Presos, os ativistas relataram ter sofrido diversas violações, entre elas privação de sono, com contagens constantes de presos, além da falta de acesso a alimentos e medicamentos. João Aguiar, também integrante da comitiva, afirmou que o ministro da Defesa de Israel, Israel Katz, chegou a visitar os ativistas na prisão e os chamou de terroristas. Da prisão, foram levados de camburão para a fronteira com a Jordânia, sob forte presença militar, incluindo soldados armados com metralhadoras.
“Se fizeram isso conosco, mesmo com o mundo inteiro acompanhando o caso da flotilha, imagine o que sofrem, todos os dias, os palestinos que estão presos”, concluiu Luizianne Lins.

CONDIÇÕES DESUMANAS
O ativista Thiago Ávila, que também estava na flotilha, afirmou que as violações foram comunicadas aos advogados: “desde o sequestro em águas internacionais até a mudança coercitiva de rota, a violência no porto de Ashdod, as tentativas de humilhação, a violência física contra várias pessoas, os interrogatórios forçados, a privação de sono, a negação do uso do banheiro, de alimentação e até de água em alguns momentos, além da falta de medicamentos para pessoas com doenças crônicas”.
Ávila destaca, no entanto, que nenhuma dessas violações devem ser comparadas às violências sofridas pelos palestinos que estão sob o genocídio perpetrado por Israel.
“A gente sempre evita colocar o foco em nós, porque sabemos que a história não é sobre a gente. Essa missão só existe porque os palestinos são submetidos a condições que nenhum ser humano deveria enfrentar”, disse.
“A mesma comida que em alguns momentos nos ofereceram na prisão é negada aos palestinos naquele mesmo lugar. A história não é sobre nós. As violações que sofremos serão documentadas e denunciadas às instâncias internacionais competentes, mas é fundamental lembrar que nada disso se compara ao sofrimento diário do povo palestino”, denuncia.

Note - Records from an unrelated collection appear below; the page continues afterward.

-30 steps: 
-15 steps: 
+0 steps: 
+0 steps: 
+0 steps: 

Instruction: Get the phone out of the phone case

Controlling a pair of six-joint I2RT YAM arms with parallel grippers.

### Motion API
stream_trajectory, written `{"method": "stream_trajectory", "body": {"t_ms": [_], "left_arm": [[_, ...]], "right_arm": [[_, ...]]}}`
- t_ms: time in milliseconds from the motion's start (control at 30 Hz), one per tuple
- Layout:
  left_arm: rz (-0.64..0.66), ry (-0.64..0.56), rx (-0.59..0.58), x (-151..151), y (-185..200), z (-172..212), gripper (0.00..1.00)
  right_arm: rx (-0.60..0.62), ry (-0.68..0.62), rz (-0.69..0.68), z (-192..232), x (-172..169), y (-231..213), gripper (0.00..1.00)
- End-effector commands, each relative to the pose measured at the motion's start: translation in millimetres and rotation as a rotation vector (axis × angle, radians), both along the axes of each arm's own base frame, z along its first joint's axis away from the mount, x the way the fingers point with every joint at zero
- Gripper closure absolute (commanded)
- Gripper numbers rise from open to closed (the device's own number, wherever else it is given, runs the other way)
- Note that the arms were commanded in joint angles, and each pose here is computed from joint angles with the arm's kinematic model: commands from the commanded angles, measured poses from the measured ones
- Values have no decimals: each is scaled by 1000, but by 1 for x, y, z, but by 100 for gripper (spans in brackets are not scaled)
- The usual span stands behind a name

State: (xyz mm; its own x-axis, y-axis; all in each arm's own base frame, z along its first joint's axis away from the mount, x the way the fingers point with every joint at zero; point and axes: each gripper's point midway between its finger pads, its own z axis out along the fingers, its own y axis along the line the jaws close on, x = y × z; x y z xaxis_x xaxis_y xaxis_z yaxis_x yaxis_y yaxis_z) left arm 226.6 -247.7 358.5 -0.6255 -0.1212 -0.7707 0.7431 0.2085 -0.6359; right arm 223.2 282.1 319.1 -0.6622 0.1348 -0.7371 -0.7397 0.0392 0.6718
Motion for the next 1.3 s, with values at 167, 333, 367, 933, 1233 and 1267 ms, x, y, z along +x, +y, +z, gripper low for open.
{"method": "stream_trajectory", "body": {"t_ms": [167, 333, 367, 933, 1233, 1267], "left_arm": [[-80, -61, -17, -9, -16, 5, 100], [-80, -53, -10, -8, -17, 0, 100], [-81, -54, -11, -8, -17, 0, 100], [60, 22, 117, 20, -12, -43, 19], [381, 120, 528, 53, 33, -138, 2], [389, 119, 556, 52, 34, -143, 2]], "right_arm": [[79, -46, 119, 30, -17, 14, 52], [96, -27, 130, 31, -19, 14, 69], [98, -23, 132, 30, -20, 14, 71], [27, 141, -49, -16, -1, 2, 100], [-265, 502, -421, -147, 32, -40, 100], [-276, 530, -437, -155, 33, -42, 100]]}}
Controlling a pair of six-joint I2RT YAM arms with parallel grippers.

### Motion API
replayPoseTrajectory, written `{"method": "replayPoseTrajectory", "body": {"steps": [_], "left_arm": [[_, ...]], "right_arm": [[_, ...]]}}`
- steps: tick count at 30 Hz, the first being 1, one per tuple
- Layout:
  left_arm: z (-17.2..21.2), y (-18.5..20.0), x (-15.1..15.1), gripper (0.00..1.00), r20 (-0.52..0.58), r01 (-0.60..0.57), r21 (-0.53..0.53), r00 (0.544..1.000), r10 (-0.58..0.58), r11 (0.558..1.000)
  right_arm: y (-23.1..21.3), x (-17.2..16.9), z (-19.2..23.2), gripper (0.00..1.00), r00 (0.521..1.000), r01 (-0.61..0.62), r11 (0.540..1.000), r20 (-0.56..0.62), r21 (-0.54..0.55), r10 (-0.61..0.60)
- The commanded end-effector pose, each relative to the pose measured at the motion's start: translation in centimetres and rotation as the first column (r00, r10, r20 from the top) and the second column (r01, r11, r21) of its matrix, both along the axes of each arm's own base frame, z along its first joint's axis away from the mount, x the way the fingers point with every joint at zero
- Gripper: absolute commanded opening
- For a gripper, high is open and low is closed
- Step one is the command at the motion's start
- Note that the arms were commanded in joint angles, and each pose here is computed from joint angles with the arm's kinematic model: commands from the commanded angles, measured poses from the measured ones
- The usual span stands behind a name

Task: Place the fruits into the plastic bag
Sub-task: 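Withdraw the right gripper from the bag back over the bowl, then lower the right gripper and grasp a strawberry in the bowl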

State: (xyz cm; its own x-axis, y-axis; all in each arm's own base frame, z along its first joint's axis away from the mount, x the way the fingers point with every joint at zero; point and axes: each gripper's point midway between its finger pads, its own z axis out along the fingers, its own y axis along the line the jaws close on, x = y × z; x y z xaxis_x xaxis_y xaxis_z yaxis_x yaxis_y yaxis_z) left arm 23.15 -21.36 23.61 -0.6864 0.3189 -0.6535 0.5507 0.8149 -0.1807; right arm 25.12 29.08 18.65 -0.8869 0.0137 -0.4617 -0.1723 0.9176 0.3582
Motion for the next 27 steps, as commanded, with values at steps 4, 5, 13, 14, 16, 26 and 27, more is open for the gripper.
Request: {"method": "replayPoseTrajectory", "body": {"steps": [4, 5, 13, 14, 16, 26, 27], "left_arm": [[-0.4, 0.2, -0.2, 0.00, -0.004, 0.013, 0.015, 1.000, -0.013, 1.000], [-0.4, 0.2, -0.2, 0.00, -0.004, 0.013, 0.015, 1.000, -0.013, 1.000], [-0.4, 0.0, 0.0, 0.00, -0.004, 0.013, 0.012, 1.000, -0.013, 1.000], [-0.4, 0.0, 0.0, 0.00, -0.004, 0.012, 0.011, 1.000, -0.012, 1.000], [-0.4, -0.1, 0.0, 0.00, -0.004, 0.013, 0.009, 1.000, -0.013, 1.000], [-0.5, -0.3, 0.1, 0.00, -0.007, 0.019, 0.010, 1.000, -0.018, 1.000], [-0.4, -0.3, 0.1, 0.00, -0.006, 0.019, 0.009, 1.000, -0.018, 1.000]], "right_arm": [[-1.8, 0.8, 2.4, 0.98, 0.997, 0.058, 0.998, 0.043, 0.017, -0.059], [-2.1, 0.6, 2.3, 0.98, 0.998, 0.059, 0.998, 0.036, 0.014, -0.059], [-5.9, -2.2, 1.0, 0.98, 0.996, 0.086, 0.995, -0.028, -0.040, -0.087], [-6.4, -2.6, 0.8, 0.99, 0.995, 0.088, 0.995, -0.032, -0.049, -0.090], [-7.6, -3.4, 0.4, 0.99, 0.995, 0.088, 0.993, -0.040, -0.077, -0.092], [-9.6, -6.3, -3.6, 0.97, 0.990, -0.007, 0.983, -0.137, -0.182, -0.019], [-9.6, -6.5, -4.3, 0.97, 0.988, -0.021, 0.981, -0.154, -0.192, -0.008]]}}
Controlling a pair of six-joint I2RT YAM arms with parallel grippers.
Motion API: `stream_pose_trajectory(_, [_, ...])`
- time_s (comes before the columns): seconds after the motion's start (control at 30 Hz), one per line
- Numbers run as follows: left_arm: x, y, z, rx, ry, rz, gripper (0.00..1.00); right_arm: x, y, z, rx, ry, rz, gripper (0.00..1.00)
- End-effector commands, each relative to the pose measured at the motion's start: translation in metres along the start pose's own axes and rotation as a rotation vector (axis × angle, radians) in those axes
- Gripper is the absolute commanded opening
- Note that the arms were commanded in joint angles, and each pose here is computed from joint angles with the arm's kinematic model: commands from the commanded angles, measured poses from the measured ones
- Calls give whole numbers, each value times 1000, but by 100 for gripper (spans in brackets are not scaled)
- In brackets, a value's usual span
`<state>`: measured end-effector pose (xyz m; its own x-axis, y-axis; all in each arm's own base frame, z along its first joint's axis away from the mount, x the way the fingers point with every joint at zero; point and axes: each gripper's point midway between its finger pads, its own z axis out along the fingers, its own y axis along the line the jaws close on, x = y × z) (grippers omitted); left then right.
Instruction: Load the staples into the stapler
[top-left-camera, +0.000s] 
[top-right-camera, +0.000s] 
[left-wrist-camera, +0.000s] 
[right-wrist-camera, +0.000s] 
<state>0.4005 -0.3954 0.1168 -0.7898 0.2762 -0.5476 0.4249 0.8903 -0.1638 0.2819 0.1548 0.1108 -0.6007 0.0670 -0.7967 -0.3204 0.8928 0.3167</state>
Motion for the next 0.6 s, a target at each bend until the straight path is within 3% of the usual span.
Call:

Magno Carvalho Costa integrante da Central Sindical Popular e um dos integrantes da flotilha, onde passou dias sem receber insulina, afirmou que a missão foi bem-sucedida, pois conseguiu fazer com que a marinha de Israel se afastasse da costa de Gaza para deter os ativistas. Com isso, os palestinos puderam pescar e se alimentar.
“Nos trechos próximos à praia, o povo de Gaza voltou a comer. A marinha de Israel, que vinha bloqueando os barcos de pesca e prendendo os pescadores, foi obrigada a interromper o cerco quando nos interceptaram e nos sequestraram. Com isso, os pescadores puderam sair e pescar toneladas de peixe, muito mais do que a carga que conseguimos levar”, relatou. “A armada que veio nos prender, até com submarino, acabou permitindo que os companheiros pescassem e voltassem a se sustentar.”
O Governo brasileiro agradeceu ao governo da Jordânia pela colaboração com o processo de migração da comitiva. De acordo com os organizadores, seis participantes da flotilha, de outros países, ainda permanecem presos por Israel.
CESSAR FOGO
Os ativistas chegaram ao Brasil horas após Israel e Hamas assinarem a primeira fase do plano do presidente estadunidense Donald Trump para o acordo de paz e cessar-fogo em Gaza. Ao longo dos últimos anos, foram fechados dois acordos de cessar-fogo, no fim de 2023 e no início de 2025, mas ambos duraram poucos dias e fracassaram com o acirramento da guerra.
Os integrantes da flotilha, no entanto, já afirmaram que enquanto houver conflito no território palestino, outras missões humanitárias serão realizadas. Mas ainda não há uma data programada para uma próxima viagem.
No final de setembro, diversos países promoveram uma onda de reconhecimento do Estado palestino na direção de esforços para que o conflito acabe. A comunidade internacional tem defendido o caminho dos dois estados coexistirem. Segundo balanços recentes do Ministério da Saúde de Gaza validados pela Organização das Nações Unidas (ONU), mais de 67 mil palestinos foram executados e outros 170 mil ficaram feridos desde o dia 7 de outubro de 2023, desde que Israel iniciou o genocídio.